The German foreign minister said on Monday that the European Union must abolish the right of individual member states to veto foreign policy measures, as the 27-nation bloc cannot afford to be “hostage”
His comments, days after a junior official criticized Hungary by name, reflect growing disillusionment in Berlin with how EU member states can prevent him from acting on issues on which almost all members agree.
“We cannot allow ourselves to be held hostage by people who veto European foreign policy,” Heiko Maas told a conference of German ambassadors in Berlin.
“If you do that, then sooner or later you risk the cohesion of Europe. The veto must be implemented, even if it means we can be voted on.”
His remarks amount to an extremely unusual reproach on the part of Germany by another Member State. Aware of its economic and political growth in the EU, Germany is usually very wary of being seen throwing its weight for fear of looking domineering.
Hungary blocked an EU statement in April criticizing China’s new security law in Hong Kong, undermining EU efforts to oppose Beijing’s restrictions on freedoms in the former British colony.
Hungarian Prime Minister Viktor Orbán said on Monday that the European left, led by the German left, was attacking Hungary for “refusing to sign a politically insignificant and frivolous joint declaration on Hong Kong”.

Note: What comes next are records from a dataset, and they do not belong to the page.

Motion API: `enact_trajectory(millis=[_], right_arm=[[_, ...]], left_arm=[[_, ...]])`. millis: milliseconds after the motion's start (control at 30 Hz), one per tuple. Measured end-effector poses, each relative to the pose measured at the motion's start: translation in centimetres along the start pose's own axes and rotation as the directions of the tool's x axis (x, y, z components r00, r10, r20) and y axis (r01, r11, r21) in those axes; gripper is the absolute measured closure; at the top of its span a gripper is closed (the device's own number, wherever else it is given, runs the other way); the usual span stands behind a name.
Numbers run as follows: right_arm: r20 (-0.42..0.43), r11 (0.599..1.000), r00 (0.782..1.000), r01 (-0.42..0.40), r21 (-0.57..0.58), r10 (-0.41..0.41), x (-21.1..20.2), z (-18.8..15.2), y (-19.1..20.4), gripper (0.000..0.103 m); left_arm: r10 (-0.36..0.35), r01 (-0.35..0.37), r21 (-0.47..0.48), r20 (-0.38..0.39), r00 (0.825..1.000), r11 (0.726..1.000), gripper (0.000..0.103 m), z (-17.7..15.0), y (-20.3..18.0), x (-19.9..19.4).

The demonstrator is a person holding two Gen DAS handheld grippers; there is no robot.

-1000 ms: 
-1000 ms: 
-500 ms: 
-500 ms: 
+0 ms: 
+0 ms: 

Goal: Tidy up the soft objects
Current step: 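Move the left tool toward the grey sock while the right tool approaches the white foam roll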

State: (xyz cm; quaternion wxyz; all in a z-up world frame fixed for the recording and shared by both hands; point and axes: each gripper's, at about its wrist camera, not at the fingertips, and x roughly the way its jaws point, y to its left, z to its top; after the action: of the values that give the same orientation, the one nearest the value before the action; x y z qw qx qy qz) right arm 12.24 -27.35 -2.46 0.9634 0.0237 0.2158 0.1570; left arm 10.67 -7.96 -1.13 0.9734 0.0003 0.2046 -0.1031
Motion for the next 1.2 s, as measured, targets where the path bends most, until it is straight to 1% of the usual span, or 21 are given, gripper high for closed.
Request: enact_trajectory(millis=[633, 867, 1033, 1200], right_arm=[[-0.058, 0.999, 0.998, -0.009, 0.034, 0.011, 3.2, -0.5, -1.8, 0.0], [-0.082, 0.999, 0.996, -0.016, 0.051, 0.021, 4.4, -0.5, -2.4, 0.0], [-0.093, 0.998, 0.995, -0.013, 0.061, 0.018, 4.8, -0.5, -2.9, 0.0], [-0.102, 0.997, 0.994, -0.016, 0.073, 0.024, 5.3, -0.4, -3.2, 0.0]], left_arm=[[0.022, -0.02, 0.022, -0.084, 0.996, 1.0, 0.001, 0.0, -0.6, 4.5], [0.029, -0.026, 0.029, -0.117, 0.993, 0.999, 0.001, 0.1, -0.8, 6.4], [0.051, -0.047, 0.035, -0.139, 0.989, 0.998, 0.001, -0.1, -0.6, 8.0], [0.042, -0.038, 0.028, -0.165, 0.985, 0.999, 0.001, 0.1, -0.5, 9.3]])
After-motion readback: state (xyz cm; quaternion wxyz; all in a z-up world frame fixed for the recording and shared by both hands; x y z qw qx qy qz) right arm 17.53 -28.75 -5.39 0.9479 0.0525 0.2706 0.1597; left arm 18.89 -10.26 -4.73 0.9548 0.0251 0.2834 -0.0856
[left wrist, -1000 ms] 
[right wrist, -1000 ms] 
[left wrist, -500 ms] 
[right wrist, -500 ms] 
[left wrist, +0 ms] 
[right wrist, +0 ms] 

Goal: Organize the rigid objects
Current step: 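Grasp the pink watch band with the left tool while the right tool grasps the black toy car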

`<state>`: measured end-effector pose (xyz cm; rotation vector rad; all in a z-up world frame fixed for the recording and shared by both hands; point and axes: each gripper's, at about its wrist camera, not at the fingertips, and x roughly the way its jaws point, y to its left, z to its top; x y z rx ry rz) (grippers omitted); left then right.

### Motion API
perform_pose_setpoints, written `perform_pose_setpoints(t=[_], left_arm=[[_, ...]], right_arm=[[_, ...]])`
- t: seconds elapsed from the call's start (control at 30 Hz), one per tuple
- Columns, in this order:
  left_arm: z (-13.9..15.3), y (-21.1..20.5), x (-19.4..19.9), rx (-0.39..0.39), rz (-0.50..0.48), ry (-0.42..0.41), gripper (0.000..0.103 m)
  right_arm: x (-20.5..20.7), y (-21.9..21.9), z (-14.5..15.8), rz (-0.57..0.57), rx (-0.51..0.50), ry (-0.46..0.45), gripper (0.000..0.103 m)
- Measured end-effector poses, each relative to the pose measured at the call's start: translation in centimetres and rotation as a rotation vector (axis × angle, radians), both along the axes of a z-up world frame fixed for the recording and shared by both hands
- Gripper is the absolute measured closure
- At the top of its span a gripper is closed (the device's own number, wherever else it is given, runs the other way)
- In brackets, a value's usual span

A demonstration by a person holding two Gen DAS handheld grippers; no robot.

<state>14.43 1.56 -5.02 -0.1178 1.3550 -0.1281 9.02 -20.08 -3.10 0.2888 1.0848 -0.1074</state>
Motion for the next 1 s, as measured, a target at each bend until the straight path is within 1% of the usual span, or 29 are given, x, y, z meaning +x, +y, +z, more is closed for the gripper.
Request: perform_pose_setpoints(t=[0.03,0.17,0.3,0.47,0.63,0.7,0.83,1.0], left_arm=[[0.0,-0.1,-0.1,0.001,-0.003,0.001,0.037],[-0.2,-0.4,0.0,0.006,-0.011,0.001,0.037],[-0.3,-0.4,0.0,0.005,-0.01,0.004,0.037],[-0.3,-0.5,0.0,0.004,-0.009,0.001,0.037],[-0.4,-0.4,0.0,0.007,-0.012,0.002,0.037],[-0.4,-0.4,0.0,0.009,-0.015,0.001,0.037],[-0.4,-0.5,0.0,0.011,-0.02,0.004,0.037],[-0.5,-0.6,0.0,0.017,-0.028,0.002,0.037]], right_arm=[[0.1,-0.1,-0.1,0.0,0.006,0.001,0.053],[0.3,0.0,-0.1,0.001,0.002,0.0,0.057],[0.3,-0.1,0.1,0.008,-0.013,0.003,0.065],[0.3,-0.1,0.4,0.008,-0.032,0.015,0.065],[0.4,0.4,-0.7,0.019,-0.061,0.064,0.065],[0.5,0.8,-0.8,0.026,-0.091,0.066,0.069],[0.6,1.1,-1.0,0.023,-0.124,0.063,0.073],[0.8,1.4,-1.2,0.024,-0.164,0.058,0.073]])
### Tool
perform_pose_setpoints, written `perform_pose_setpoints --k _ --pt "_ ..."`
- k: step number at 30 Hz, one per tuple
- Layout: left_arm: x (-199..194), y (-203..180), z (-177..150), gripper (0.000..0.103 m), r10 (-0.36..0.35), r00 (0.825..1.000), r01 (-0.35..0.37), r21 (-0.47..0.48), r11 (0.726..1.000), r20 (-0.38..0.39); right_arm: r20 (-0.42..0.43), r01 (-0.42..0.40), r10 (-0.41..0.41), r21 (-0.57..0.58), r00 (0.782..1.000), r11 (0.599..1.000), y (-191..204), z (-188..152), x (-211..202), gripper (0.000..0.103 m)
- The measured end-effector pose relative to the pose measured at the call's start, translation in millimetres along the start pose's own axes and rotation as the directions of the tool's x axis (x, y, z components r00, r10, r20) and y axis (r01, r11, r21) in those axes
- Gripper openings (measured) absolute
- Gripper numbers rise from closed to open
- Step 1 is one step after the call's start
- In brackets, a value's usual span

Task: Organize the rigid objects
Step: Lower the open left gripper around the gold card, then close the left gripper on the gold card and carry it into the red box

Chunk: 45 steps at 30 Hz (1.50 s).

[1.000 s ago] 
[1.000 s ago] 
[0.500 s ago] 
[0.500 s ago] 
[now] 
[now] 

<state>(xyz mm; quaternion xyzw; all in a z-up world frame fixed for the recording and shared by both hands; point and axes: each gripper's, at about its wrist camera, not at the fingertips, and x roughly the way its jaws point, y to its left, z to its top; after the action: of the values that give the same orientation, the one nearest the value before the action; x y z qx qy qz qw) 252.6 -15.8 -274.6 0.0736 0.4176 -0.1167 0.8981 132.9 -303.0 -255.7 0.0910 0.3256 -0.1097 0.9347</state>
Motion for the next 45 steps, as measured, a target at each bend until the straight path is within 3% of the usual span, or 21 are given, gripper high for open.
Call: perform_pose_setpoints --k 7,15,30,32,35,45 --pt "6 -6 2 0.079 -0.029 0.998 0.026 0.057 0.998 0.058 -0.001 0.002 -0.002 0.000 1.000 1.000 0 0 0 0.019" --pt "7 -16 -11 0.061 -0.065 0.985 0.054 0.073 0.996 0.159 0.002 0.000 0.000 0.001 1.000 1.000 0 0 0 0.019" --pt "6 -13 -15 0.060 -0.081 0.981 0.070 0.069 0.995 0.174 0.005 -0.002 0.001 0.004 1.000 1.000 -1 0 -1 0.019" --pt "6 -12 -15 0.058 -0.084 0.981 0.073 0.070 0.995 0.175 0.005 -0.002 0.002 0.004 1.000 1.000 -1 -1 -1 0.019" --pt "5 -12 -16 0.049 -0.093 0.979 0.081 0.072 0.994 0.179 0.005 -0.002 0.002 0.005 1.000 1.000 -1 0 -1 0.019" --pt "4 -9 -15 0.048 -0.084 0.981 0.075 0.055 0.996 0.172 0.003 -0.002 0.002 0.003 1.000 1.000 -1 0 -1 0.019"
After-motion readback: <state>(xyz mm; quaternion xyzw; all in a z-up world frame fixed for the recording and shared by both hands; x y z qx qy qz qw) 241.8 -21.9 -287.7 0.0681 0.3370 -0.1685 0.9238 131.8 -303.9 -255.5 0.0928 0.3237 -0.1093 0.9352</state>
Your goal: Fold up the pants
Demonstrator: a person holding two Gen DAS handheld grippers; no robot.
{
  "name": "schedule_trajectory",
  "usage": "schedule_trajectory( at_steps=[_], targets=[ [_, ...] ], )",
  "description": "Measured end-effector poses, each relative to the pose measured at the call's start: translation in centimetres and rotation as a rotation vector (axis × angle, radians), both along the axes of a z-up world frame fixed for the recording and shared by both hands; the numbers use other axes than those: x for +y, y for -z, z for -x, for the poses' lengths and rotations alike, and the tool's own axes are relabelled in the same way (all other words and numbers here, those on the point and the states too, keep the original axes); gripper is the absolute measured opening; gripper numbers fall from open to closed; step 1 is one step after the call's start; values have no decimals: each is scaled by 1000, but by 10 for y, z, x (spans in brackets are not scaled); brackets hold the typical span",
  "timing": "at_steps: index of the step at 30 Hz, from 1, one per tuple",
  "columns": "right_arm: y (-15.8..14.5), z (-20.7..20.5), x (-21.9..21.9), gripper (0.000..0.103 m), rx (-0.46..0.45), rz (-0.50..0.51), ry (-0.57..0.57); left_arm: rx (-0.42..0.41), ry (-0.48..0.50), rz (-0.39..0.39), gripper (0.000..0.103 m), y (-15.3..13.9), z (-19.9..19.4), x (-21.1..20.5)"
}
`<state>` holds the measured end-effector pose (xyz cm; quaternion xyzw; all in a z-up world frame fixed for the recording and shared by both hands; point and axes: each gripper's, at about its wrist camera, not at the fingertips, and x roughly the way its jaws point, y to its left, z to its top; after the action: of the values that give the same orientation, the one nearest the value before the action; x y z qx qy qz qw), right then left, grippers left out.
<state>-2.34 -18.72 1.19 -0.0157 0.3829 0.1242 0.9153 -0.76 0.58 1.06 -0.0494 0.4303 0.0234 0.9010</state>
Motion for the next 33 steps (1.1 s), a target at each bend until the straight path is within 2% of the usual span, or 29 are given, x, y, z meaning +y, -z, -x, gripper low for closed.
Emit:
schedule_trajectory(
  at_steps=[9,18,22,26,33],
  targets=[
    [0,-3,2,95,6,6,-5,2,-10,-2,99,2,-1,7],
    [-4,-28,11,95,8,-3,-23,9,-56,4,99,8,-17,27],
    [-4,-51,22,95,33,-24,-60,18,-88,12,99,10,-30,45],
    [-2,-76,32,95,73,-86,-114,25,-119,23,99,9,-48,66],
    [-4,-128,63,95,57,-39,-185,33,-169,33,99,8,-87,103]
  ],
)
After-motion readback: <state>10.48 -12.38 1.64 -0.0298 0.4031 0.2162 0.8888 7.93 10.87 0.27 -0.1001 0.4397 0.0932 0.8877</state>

These declarations make the EU look like a “pathetic paper tiger”, Orban wrote on his official website.
“Employment in Brussels must be put to an end by making and flaunting declarations. … In recent years, this common foreign policy approach, motivated by domestic policy considerations, has made the European Union’s foreign policy a laughing stock,” said Orban.
He said EU foreign policy should be decided by heads of state and government, instead of what he called bureaucrats, citing the recent European Council on Russia as a positive example.
“As far as European policy towards China is concerned, we believe that we must prevent the recurrence of Cold War policies and culture in world politics,” the nationalist prime minister added.
Last month, Budapest refused to ratify a new EU trade and development agreement with African, Caribbean and Pacific countries, and also refused to support the EU’s call for a ceasefire in violence between Israel and the Palestinians.
Under Orban, Hungary has closer ties with China, recently agreeing to host a foreign campus at a Chinese university in Budapest over a chorus of opposition protests.